/---
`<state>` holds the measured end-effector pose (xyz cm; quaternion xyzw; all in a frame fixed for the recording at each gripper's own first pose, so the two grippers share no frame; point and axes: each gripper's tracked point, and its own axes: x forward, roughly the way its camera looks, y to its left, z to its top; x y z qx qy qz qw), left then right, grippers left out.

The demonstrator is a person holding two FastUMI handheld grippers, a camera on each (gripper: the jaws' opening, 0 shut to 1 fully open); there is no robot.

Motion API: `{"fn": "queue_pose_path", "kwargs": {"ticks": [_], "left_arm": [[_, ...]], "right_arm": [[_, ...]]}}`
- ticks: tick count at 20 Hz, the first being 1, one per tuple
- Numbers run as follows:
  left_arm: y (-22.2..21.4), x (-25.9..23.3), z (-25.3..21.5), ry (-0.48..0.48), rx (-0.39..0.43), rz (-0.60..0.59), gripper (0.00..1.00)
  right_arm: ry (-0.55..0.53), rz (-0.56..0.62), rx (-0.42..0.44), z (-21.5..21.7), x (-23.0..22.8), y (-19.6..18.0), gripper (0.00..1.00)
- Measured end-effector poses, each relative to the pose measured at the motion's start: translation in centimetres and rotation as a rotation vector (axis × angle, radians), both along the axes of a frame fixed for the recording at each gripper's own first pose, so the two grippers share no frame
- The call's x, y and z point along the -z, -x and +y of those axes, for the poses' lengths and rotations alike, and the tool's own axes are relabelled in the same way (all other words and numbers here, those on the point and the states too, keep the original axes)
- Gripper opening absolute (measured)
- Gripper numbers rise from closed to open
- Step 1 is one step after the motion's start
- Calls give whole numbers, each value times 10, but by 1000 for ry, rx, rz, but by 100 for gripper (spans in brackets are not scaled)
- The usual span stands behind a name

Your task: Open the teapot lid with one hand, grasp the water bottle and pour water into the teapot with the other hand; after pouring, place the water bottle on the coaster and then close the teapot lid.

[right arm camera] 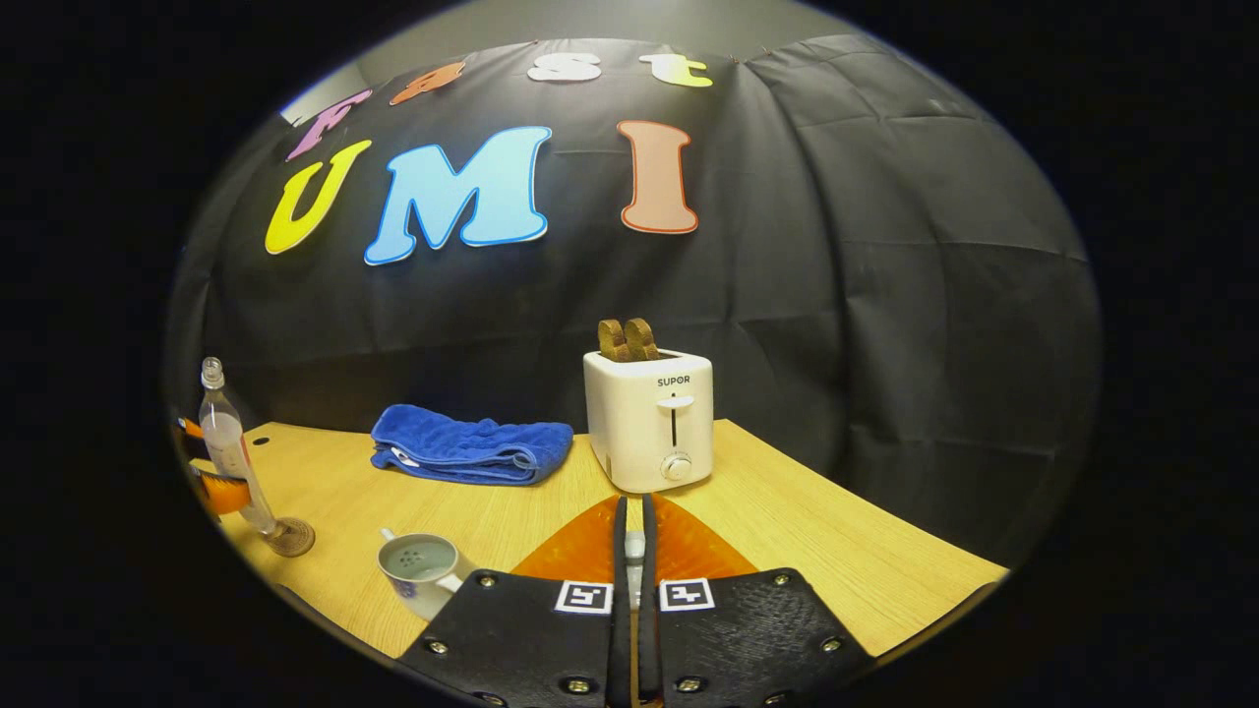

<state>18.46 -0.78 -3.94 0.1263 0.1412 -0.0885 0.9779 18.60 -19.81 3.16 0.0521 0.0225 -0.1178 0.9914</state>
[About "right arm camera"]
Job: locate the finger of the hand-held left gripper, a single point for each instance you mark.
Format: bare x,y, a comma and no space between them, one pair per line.
221,492
190,428

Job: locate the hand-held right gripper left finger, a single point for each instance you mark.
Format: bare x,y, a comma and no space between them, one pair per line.
620,551

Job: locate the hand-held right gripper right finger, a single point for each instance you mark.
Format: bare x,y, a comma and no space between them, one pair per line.
649,639

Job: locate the clear plastic water bottle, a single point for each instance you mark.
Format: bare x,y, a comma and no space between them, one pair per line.
228,442

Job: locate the round wooden coaster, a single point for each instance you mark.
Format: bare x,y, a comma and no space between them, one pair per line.
293,539

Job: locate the white toaster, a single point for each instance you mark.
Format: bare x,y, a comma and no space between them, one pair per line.
639,433

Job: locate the folded blue towel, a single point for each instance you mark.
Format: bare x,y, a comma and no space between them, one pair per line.
462,447
\---
Please show, exactly as written, every line above that contains the word "recording".

`<state>` holds the measured end-effector pose (xyz cm; quaternion xyzw; all in a frame fixed for the recording at each gripper's own first pose, so the two grippers share no frame; point and axes: each gripper's tracked point, and its own axes: x forward, roughly the way its camera looks, y to its left, z to its top; x y z qx qy qz qw), left then right, grippers left out.
- Measured end-effector poses, each relative to the pose measured at the motion's start: translation in centimetres and rotation as a rotation vector (axis × angle, radians), both along the axes of a frame fixed for the recording at each gripper's own first pose, so the two grippers share no frame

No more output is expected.